→ DATA EXCERPTS
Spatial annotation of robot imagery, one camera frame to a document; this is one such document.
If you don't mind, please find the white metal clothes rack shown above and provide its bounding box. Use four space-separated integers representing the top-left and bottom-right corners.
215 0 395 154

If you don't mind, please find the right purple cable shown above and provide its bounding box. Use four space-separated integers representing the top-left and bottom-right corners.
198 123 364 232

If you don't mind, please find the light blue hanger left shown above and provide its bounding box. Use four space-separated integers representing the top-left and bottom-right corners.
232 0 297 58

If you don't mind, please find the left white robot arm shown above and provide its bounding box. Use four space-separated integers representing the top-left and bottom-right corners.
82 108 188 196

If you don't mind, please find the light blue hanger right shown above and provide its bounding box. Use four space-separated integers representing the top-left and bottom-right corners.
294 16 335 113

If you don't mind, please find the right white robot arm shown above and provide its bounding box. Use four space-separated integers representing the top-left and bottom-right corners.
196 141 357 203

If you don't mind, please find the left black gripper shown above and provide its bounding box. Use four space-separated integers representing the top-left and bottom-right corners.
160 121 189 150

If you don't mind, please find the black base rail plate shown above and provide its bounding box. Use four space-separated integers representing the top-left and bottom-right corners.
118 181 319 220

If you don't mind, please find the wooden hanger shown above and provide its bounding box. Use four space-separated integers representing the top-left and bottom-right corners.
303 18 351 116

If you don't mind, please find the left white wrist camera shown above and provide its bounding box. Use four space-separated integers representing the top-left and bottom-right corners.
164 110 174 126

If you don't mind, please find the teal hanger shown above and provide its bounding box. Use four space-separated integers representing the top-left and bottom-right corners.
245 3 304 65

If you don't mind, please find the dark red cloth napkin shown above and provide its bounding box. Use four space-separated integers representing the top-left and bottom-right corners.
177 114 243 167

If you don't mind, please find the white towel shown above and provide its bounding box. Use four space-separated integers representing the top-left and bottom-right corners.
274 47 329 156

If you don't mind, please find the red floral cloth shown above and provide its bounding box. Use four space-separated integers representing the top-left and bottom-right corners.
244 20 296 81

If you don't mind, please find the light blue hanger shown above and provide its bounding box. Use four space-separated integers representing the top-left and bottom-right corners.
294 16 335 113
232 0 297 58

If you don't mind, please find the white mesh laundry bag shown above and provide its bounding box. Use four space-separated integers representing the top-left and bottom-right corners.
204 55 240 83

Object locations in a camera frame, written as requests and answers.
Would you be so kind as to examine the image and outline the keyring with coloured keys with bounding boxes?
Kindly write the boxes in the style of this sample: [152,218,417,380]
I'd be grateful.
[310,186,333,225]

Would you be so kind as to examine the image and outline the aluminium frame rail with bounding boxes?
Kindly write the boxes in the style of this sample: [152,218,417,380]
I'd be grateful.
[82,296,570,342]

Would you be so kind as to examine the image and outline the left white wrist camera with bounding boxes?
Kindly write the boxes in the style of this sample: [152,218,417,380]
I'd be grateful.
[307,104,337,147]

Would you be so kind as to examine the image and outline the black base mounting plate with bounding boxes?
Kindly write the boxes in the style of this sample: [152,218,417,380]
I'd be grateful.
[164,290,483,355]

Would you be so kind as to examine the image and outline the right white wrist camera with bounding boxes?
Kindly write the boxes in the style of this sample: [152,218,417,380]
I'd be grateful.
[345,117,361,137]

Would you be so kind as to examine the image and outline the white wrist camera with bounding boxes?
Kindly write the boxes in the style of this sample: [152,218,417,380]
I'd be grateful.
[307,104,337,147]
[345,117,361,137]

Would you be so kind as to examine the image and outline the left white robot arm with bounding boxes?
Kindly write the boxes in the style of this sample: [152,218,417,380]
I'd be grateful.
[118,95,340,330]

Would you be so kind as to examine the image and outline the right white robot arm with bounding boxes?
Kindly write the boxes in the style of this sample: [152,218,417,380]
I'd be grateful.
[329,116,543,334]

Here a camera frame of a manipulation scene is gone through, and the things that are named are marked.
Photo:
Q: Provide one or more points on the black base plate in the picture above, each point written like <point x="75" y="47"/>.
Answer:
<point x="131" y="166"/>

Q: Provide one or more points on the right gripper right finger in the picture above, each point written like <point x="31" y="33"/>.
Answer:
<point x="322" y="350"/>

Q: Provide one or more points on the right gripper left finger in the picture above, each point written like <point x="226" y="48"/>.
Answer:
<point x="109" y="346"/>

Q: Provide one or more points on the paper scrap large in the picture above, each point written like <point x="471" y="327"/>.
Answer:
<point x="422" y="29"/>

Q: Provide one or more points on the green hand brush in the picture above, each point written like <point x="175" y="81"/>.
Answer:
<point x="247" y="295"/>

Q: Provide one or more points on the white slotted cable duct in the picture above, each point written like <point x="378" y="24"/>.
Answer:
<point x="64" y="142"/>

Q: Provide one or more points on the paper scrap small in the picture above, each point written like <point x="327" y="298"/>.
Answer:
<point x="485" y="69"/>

→ PROBLEM
Note every line above where the string "written" shows up, and copy those lines.

→ ANSWER SECTION
Object locations in a camera frame, written as requests and answers.
Q: Provide one or more points on the black base plate in the picture above, each point written like <point x="75" y="47"/>.
Q: Provide one or more points on the right gripper right finger in the picture above, each point written like <point x="31" y="33"/>.
Q: Provide one or more points on the right gripper left finger in the picture above, each point written like <point x="226" y="48"/>.
Q: Provide one or more points on the paper scrap large in the picture above, each point written like <point x="471" y="327"/>.
Q: Provide one or more points on the green hand brush in the picture above, each point written like <point x="175" y="81"/>.
Q: Provide one or more points on the white slotted cable duct in the picture above, each point written like <point x="378" y="24"/>.
Q: Provide one or more points on the paper scrap small in the picture above, each point written like <point x="327" y="298"/>.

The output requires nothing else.